▶ [Exercise prompt]
Repeat exactly the lines of the entries below from the one with "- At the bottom" through the one with "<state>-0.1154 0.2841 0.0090", both ends included, and nothing else.

Segment Start: Material for this exercise

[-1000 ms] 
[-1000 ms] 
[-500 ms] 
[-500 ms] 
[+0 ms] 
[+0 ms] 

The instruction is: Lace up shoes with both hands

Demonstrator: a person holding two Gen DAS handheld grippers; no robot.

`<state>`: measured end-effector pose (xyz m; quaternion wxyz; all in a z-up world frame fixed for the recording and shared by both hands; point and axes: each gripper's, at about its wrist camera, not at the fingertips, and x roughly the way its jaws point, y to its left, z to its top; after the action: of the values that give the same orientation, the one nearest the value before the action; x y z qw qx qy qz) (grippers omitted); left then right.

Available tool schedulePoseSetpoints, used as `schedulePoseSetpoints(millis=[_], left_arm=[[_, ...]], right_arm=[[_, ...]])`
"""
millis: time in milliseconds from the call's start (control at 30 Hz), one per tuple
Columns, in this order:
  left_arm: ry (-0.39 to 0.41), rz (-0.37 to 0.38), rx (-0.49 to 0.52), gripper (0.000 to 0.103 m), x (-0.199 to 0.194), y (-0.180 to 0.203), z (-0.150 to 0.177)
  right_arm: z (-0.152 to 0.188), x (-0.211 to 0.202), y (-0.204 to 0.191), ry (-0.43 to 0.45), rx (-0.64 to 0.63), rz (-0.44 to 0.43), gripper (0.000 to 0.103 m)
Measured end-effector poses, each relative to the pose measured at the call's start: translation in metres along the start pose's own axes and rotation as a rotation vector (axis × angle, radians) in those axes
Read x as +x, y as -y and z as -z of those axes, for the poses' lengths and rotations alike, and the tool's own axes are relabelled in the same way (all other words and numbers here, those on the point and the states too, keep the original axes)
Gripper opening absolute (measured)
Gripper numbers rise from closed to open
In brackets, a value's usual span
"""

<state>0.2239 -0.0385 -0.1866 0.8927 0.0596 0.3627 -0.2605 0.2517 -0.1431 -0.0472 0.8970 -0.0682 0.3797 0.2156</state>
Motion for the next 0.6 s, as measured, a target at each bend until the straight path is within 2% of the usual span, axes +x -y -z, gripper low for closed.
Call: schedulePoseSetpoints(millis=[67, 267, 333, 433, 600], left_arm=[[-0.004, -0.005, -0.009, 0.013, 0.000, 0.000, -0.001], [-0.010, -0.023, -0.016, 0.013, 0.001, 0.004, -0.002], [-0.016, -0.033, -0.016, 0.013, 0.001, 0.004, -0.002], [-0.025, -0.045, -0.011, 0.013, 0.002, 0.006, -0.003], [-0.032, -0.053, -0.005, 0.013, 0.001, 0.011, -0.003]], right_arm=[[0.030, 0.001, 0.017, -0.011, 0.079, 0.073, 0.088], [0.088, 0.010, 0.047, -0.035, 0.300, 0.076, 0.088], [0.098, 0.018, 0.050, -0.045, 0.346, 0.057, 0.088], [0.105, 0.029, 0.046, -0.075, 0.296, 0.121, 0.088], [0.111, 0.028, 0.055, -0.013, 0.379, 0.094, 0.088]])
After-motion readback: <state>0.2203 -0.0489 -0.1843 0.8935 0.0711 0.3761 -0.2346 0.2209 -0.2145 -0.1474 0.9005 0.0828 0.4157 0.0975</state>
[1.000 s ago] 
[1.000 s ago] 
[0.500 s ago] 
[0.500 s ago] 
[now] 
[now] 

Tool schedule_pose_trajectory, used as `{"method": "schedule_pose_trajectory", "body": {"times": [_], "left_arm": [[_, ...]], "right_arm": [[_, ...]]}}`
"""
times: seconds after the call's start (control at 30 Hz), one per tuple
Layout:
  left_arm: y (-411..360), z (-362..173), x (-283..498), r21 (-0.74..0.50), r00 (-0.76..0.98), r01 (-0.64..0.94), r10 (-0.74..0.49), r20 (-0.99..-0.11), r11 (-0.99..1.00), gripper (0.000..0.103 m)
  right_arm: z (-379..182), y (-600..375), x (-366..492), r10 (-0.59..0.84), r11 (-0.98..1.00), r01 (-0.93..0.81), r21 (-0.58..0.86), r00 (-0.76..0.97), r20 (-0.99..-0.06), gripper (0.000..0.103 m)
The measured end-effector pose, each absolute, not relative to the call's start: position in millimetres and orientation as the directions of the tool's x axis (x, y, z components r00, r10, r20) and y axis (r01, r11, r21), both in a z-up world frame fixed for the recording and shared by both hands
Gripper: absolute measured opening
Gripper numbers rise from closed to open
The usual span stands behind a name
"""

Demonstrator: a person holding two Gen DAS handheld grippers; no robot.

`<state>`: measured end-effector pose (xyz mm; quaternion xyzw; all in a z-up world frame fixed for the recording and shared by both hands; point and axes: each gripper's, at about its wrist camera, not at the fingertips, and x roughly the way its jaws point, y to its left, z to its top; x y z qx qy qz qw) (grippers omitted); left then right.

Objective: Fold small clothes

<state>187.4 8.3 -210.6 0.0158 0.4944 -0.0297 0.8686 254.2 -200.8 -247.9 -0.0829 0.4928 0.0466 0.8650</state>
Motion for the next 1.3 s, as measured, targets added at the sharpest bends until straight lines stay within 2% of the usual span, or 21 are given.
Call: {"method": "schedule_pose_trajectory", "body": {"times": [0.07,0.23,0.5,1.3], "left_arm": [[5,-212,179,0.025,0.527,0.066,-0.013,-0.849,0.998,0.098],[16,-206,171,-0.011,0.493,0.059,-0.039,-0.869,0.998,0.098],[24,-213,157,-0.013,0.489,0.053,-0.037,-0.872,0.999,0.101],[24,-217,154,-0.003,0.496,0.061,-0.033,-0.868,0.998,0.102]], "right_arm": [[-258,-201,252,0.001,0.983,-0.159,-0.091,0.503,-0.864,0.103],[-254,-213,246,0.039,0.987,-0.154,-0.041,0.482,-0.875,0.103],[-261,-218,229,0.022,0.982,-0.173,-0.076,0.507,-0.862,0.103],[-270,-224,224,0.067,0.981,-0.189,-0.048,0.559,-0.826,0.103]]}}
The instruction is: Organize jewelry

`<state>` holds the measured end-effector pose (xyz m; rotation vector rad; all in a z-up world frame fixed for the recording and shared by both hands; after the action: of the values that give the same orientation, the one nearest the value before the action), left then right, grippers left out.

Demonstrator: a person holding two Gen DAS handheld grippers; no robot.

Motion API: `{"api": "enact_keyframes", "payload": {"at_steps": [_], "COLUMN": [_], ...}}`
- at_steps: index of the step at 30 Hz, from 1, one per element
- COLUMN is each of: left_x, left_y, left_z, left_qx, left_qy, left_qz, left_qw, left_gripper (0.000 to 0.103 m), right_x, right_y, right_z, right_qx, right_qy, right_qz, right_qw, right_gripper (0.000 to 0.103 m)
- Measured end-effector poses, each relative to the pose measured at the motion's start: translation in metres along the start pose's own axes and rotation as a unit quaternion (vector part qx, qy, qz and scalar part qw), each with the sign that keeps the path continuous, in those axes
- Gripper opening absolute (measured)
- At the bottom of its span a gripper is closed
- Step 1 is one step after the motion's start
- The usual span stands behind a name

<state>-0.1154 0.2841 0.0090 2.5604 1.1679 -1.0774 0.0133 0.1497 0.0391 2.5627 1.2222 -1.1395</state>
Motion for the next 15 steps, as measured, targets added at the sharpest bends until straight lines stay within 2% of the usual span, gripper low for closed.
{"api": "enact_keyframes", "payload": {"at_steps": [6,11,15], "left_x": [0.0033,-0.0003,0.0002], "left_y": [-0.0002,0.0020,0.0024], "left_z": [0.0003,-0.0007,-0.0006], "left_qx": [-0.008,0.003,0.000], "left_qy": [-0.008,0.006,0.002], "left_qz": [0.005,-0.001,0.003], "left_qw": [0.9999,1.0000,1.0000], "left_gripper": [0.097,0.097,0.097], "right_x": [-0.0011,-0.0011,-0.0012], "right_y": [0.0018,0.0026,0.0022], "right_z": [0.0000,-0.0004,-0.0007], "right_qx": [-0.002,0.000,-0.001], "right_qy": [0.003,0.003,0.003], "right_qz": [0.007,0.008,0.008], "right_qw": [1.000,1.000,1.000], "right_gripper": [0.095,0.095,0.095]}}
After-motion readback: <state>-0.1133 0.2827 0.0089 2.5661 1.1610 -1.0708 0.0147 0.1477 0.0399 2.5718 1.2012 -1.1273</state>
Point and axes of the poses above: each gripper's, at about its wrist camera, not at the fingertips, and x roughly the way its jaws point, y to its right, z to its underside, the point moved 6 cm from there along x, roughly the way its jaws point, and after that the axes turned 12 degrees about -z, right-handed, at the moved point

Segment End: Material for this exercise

▶ [Written response]
- At the bottom of its span a gripper is closed
- Step 1 is one step after the motion's start
- The usual span stands behind a name

<state>-0.1154 0.2841 0.0090 2.5604 1.1679 -1.0774 0.0133 0.1497 0.0391 2.5627 1.2222 -1.1395</state>

This answer is complete as written.